Wong Ivy H M, Chen Zhenghui, Shi Lulin, Lo Claudia T K, Kang Lei, Dai Weixing, Wong Terence T W
Translational and Advanced Bioimaging Laboratory, Department of Chemical and Biological Engineering, Hong Kong University of Science and Technology, Hong Kong, China.
Biomed Opt Express. 2024 Mar 6;15(4):2187-2201. doi: 10.1364/BOE.515018. eCollection 2024 Apr 1.

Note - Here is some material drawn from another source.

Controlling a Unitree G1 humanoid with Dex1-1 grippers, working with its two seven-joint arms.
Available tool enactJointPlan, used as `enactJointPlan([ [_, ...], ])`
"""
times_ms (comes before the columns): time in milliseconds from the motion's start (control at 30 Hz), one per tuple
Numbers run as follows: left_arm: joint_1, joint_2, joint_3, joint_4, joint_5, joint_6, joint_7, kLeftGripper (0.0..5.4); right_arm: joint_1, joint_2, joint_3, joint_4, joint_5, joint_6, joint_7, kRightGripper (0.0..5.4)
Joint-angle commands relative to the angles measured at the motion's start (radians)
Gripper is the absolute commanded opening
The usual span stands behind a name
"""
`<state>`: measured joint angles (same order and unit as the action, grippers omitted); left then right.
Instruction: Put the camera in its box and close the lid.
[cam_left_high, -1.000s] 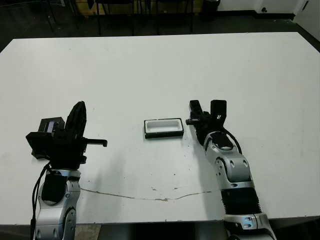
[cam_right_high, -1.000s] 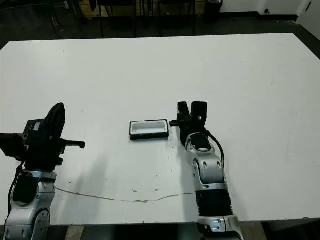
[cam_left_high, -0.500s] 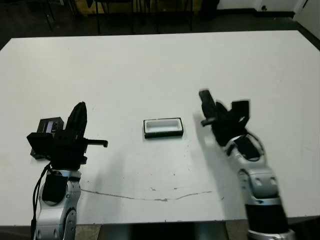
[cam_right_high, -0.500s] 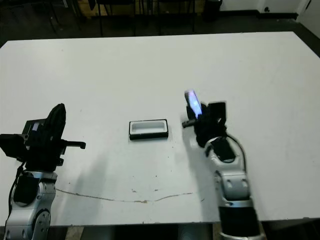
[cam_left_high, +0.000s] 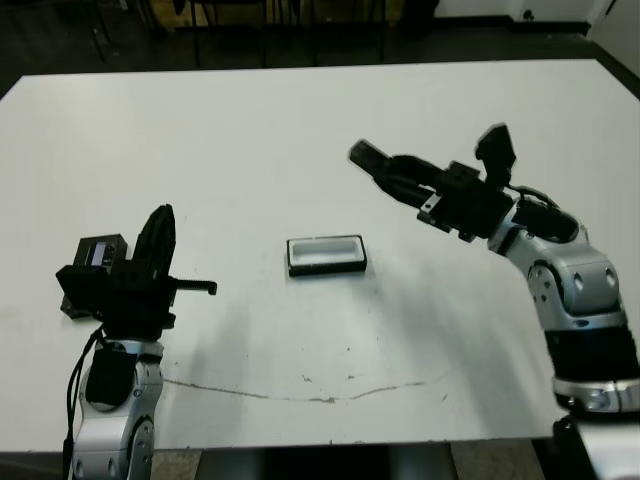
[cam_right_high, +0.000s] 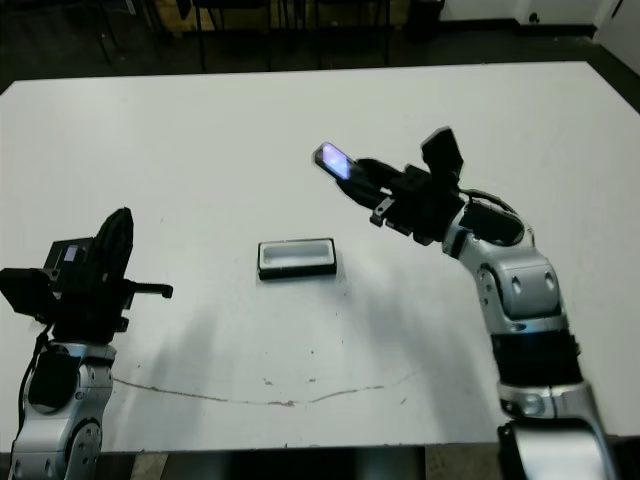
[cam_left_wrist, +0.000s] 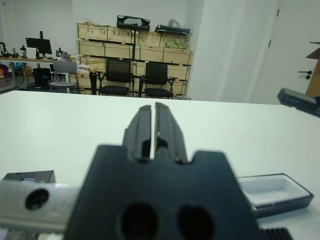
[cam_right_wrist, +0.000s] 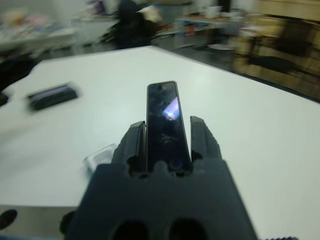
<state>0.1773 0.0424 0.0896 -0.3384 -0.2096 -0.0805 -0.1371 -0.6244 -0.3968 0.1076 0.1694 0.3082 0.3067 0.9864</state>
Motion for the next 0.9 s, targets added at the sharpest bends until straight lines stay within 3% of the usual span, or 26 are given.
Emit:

Slide-free imaging techniques have shown great promise in improving the histological workflow. For example, computational high-throughput autofluorescence microscopy by pattern illumination (CHAMP) has achieved high resolution with a long depth of field, which, however, requires a costly ultraviolet laser. Here, simply using a low-cost light-emitting diode (LED), we propose a deep learning-assisted framework of enhanced widefield microscopy, termed EW-LED, to generate results similar to CHAMP (the learning target). Comparing EW-LED and CHAMP, EW-LED reduces the cost by 85×, shortening the image acquisition time and computation time by 36× and 17×, respectively. This framework can be applied to other imaging modalities, enhancing widefield images for better virtual histology.
无玻片成像技术在改进组织学工作流程方面显示出了巨大的前景。例如,通过图案照明的计算高通量自发荧光显微镜(CHAMP)实现了高分辨率和长景深,然而,这需要昂贵的紫外激光。在此,我们仅使用低成本的发光二极管(LED),提出了一种深度学习辅助的增强型宽场显微镜框架,称为EW-LED,以生成与CHAMP(学习目标)相似的结果。将EW-LED与CHAMP进行比较,EW-LED将成本降低了85倍,图像采集时间和计算时间分别缩短了36倍和17倍。该框架可应用于其他成像模式,增强宽场图像以实现更好的虚拟组织学。